Description of the task. For each entry, restate it word for word while omitting any image it holds.

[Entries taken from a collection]
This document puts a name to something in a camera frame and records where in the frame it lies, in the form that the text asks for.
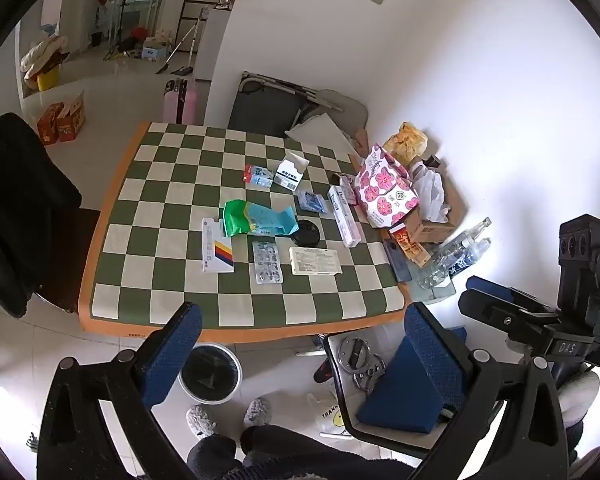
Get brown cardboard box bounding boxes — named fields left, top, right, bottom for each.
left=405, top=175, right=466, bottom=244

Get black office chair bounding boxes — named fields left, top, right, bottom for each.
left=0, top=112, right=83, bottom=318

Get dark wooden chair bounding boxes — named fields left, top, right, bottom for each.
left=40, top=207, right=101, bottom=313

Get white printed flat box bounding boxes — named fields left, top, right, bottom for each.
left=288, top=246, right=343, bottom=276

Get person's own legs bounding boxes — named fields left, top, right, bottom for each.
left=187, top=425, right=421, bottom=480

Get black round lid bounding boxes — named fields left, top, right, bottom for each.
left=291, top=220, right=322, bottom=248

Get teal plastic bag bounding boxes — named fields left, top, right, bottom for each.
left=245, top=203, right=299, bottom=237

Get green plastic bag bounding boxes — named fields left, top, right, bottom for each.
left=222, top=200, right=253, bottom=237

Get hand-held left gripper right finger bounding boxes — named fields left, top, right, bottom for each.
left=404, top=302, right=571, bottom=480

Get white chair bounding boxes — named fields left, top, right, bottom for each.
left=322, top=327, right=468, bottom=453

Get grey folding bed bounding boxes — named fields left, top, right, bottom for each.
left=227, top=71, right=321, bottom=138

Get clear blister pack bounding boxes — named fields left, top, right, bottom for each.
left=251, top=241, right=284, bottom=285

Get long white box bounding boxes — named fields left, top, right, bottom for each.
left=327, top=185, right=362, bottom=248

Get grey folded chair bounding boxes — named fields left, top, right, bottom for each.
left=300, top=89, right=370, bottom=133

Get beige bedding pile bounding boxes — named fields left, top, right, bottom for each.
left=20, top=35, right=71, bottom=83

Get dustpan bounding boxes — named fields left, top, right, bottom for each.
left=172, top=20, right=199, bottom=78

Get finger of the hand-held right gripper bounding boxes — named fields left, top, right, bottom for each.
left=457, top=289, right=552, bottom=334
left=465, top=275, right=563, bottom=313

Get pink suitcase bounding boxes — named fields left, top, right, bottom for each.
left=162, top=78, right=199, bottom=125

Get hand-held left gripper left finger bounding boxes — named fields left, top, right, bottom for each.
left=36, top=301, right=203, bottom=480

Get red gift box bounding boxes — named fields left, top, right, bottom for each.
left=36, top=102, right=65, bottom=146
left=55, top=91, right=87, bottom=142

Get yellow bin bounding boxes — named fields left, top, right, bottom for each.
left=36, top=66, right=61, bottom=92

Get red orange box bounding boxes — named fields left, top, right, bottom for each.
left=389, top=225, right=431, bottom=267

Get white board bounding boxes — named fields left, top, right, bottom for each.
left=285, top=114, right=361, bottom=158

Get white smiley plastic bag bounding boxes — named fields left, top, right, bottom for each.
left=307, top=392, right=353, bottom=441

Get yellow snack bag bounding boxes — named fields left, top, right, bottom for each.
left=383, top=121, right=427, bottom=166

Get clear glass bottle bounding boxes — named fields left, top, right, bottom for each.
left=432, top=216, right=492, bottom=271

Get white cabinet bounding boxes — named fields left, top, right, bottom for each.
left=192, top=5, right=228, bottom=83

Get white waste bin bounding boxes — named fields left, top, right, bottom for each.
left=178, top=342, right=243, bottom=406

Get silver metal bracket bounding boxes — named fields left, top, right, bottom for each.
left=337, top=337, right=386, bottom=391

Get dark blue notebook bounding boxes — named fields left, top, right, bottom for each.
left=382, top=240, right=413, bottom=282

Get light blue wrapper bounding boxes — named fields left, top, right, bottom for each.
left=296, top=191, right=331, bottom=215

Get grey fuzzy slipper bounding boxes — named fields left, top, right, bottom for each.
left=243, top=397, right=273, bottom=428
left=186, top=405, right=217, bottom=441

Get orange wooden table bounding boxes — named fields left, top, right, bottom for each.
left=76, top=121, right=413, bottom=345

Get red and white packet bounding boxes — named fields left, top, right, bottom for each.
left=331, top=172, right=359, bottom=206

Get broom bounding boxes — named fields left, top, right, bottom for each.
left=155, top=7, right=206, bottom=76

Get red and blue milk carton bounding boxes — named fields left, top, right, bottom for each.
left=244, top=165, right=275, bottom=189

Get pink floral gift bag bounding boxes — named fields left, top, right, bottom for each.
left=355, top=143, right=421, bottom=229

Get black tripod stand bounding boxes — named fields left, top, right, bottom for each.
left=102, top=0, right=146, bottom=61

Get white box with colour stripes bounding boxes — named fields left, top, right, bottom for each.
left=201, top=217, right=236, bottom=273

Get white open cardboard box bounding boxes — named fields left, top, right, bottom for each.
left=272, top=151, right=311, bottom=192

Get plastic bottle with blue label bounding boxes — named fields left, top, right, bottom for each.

Task response.
This document puts a name to something in a camera frame and records where in the frame it lies, in the form that the text asks for.
Get brown cardboard box bounding boxes — named fields left, top, right, bottom for each.
left=405, top=175, right=466, bottom=244

Get black office chair bounding boxes — named fields left, top, right, bottom for each.
left=0, top=112, right=83, bottom=318

Get dark wooden chair bounding boxes — named fields left, top, right, bottom for each.
left=40, top=207, right=101, bottom=313

Get white printed flat box bounding boxes — named fields left, top, right, bottom for each.
left=288, top=246, right=343, bottom=276

Get person's own legs bounding boxes — named fields left, top, right, bottom for each.
left=187, top=425, right=421, bottom=480

Get black round lid bounding boxes — named fields left, top, right, bottom for each.
left=291, top=220, right=322, bottom=248

Get teal plastic bag bounding boxes — named fields left, top, right, bottom for each.
left=245, top=203, right=299, bottom=237

Get green plastic bag bounding boxes — named fields left, top, right, bottom for each.
left=222, top=200, right=253, bottom=237

Get hand-held left gripper right finger bounding boxes — named fields left, top, right, bottom for each.
left=404, top=302, right=571, bottom=480

Get white chair bounding boxes — named fields left, top, right, bottom for each.
left=322, top=327, right=468, bottom=453

Get grey folding bed bounding boxes — named fields left, top, right, bottom for each.
left=227, top=71, right=321, bottom=138

Get clear blister pack bounding boxes — named fields left, top, right, bottom for each.
left=251, top=241, right=284, bottom=285

Get long white box bounding boxes — named fields left, top, right, bottom for each.
left=327, top=185, right=362, bottom=248

Get grey folded chair bounding boxes — named fields left, top, right, bottom for each.
left=300, top=89, right=370, bottom=133

Get beige bedding pile bounding boxes — named fields left, top, right, bottom for each.
left=20, top=35, right=71, bottom=83

Get dustpan bounding boxes — named fields left, top, right, bottom for each.
left=172, top=20, right=199, bottom=78

Get finger of the hand-held right gripper bounding boxes — named fields left, top, right, bottom for each.
left=457, top=289, right=552, bottom=334
left=465, top=275, right=563, bottom=313

Get pink suitcase bounding boxes — named fields left, top, right, bottom for each.
left=162, top=78, right=199, bottom=125

Get hand-held left gripper left finger bounding boxes — named fields left, top, right, bottom for each.
left=36, top=301, right=203, bottom=480

Get red gift box bounding boxes — named fields left, top, right, bottom for each.
left=36, top=102, right=65, bottom=146
left=55, top=91, right=87, bottom=142

Get yellow bin bounding boxes — named fields left, top, right, bottom for each.
left=36, top=66, right=61, bottom=92

Get red orange box bounding boxes — named fields left, top, right, bottom for each.
left=389, top=225, right=431, bottom=267

Get white board bounding boxes — named fields left, top, right, bottom for each.
left=285, top=114, right=361, bottom=158

Get white smiley plastic bag bounding boxes — named fields left, top, right, bottom for each.
left=307, top=392, right=353, bottom=441

Get yellow snack bag bounding boxes — named fields left, top, right, bottom for each.
left=383, top=121, right=427, bottom=166

Get clear glass bottle bounding boxes — named fields left, top, right, bottom for each.
left=432, top=216, right=492, bottom=271

Get white cabinet bounding boxes — named fields left, top, right, bottom for each.
left=192, top=5, right=228, bottom=83

Get white waste bin bounding boxes — named fields left, top, right, bottom for each.
left=178, top=342, right=243, bottom=406

Get silver metal bracket bounding boxes — named fields left, top, right, bottom for each.
left=337, top=337, right=386, bottom=391

Get dark blue notebook bounding boxes — named fields left, top, right, bottom for each.
left=382, top=240, right=413, bottom=282

Get light blue wrapper bounding boxes — named fields left, top, right, bottom for each.
left=296, top=191, right=331, bottom=215

Get grey fuzzy slipper bounding boxes — named fields left, top, right, bottom for each.
left=243, top=397, right=273, bottom=428
left=186, top=405, right=217, bottom=441

Get orange wooden table bounding boxes — named fields left, top, right, bottom for each.
left=76, top=121, right=413, bottom=345

Get red and white packet bounding boxes — named fields left, top, right, bottom for each.
left=331, top=172, right=359, bottom=206

Get broom bounding boxes — named fields left, top, right, bottom for each.
left=155, top=7, right=206, bottom=76

Get red and blue milk carton bounding boxes — named fields left, top, right, bottom for each.
left=244, top=165, right=275, bottom=189

Get pink floral gift bag bounding boxes — named fields left, top, right, bottom for each.
left=355, top=143, right=421, bottom=229

Get black tripod stand bounding boxes — named fields left, top, right, bottom for each.
left=102, top=0, right=146, bottom=61

Get white box with colour stripes bounding boxes — named fields left, top, right, bottom for each.
left=201, top=217, right=236, bottom=273

Get white open cardboard box bounding boxes — named fields left, top, right, bottom for each.
left=272, top=151, right=311, bottom=192

Get plastic bottle with blue label bounding boxes — named fields left, top, right, bottom for each.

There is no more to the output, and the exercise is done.